日の出も日の入りもない。何とも言えない空間になまえは一人佇んでいた。凍てついた一歩道の真ん中で夜に更けながら。意味もない孤独感に襲われながらも呆然と上に広がる空を眺めていた。
ロマンチックに輝く星、たまに見える流星群にも心踊った。なんて幸運なのだろうと。ここは白昼夢の世界ではない。確かに存在していた。遠くにいる恋人を思いながら天の川を指で描いた。織姫と彦星のように自分達も会えないのか。
そんな切ない話は嫌だというように鞄の中にある携帯電話が震えた。着信相手は、赤司征十郎。出ようか出まいか、迷う意味はなんてないのだろうけど、今は空をみて思いに更けてたから何となく出にくかった。もしこのまま会えずじまいになってしまったら、自分も赤司も関係が終わってしまうのだろうかと。嫌な錯覚。しかしそれらの愛も別に永遠ではない。赤司とは永遠を語っていない。
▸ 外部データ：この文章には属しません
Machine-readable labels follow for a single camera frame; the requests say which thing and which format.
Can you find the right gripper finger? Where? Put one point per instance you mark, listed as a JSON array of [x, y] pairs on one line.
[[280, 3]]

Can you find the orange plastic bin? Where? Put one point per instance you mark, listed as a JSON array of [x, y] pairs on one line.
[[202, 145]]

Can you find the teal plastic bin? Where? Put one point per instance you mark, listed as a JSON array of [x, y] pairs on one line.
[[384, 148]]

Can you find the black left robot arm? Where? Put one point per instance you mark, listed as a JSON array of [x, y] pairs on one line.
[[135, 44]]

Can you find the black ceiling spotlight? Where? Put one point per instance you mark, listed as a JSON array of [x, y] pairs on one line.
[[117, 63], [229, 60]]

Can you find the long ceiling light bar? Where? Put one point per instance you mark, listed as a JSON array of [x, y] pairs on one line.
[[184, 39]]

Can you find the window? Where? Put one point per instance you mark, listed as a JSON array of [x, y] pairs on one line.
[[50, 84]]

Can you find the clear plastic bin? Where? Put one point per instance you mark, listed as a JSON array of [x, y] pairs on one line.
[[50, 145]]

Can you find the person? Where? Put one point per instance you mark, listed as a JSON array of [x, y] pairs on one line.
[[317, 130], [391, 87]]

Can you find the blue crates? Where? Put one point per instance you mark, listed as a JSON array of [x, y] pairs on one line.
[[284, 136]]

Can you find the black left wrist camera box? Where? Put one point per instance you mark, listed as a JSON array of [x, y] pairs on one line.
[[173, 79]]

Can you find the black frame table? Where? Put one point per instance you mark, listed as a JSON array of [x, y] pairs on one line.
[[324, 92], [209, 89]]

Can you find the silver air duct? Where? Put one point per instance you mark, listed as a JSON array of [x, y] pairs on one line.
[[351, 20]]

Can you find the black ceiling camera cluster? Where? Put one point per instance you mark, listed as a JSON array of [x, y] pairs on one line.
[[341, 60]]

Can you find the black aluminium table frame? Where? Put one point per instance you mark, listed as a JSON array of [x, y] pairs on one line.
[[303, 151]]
ならこの夏の星の綺麗な日に絶えてしまったほうがましなのだ。消えない着信は赤司の想いそのままなのに。いつまでも待って、声を聞くという行為をなまえは拒んでしまう。一瞬の迷いはやがて破局を生んでしまうのをなまえは知らない。知る術もない。赤司が最初で最後の人だから。いつも決め付けて勝手に一人で納得するなまえを赤司は好まなかった。そこはこうだ、といつも案を出してはなまえの思考を変えるのだ。そんな日常も今日で終わりにしようか。
「出ないのか?」
決心した矢先に、ふいに聞こえた声はまさに今別れを告げるべきのひとであり、何より京都にいるはずの愛しいひとだった。振り向けば赤い彼が電話を片手に持っていた。この一歩道に赤司はいた。気配なんてひとつも感じなかった。なまえは口を開けながら声にならないくらい驚いていた。
未だに着信コールは途絶えない。そこで待ってろというように。どうして、ここにいるの。どうして、近付いてくるの。わたしは貴方を拒もうとしてるのに。絞り出そうとした声は喉につっかえ語を発することは出来なかった。なんて悔しい。赤い髪が、少し低めの声が、長い足で近づいてくる存在自体がなまえを迷わせる。二人の距離は一メートルもない。なまえの足はまるで金縛りにあったかのように動けず、赤司の目がまずは逃さないとでもいうように強くなまえを見ていた。
まだコールは途絶えない。わたし、待ったよ。貴方がここに来るまで。まだ鳴り止まない。打開策なんて思い浮かばない。何もかも赤司には効かないから。無慈悲な空間、二人ぼっち。
「…、今、出るから」
携帯電話を耳に当て真っ直ぐに赤司を見つめる。逃げなんかしない。きちんと向き合う。それから別れ話を切り出そう。
「僕の声が聞こえるかい?」
「…聞こえるよ」
この近い距離で赤司の声は確実に聞こえるのをわかっているのに何を言っているのか。馬鹿馬鹿しいと笑おうか。だが赤司は真剣に問いていた。待つ、と聞く、。
「僕を見ているか?」
見ているのに。なまえは何だか目の前の赤司がぼやけてみえる。不確かな存在などないのに。赤司は脆く見えた。なまえは何処を見ているのか。赤司征十郎じゃないのか。赤司に伸ばそうとした手を優しく掴まれた。そしてそのまま自身の唇に近づけた。
「何する、の…?」
後ろに一歩引こうとした瞬間掴まれた手が力強く赤司の方に引っ張られた。バランスを崩した体はそのまま雪崩れ込む。意外にも赤司は抱き止め、ため息を吐いた。
「なまえがしようとしてることくらいわかってる。だから来たんだ。待ってろ、と。なのにお前はまた逃げて拒もうとする。一人で悩んで一人で行こうとして。僕を頼ろうともしない。それが嫌だったから高校は離れてましになるかと思ったけど」
一度言葉を切った赤司は首もとに埋めた顔をあげ、また真っ直ぐになまえをみて
「別れ話なんて勘弁してほしいね」
迷いがあるならまだ引き戻せる証拠だろう?卑怯に笑う赤司になまえは口を閉ざす。切り出そうとした話はどこか泡沫に消えてしまったようだ。赤司が愛しい。赤司は正しい。なまえの中の想いはひとつ。それを知ったようにゆっくりと近づき、優しい口付けを落とした。
「こんな日だからこそ、永遠を誓うんだよ、なまえ」
僕はずっと待っていたしお前だけをみてお前の言葉を信じていた。だから、織姫と彦星のように、一年に一度の愛を誓おうか。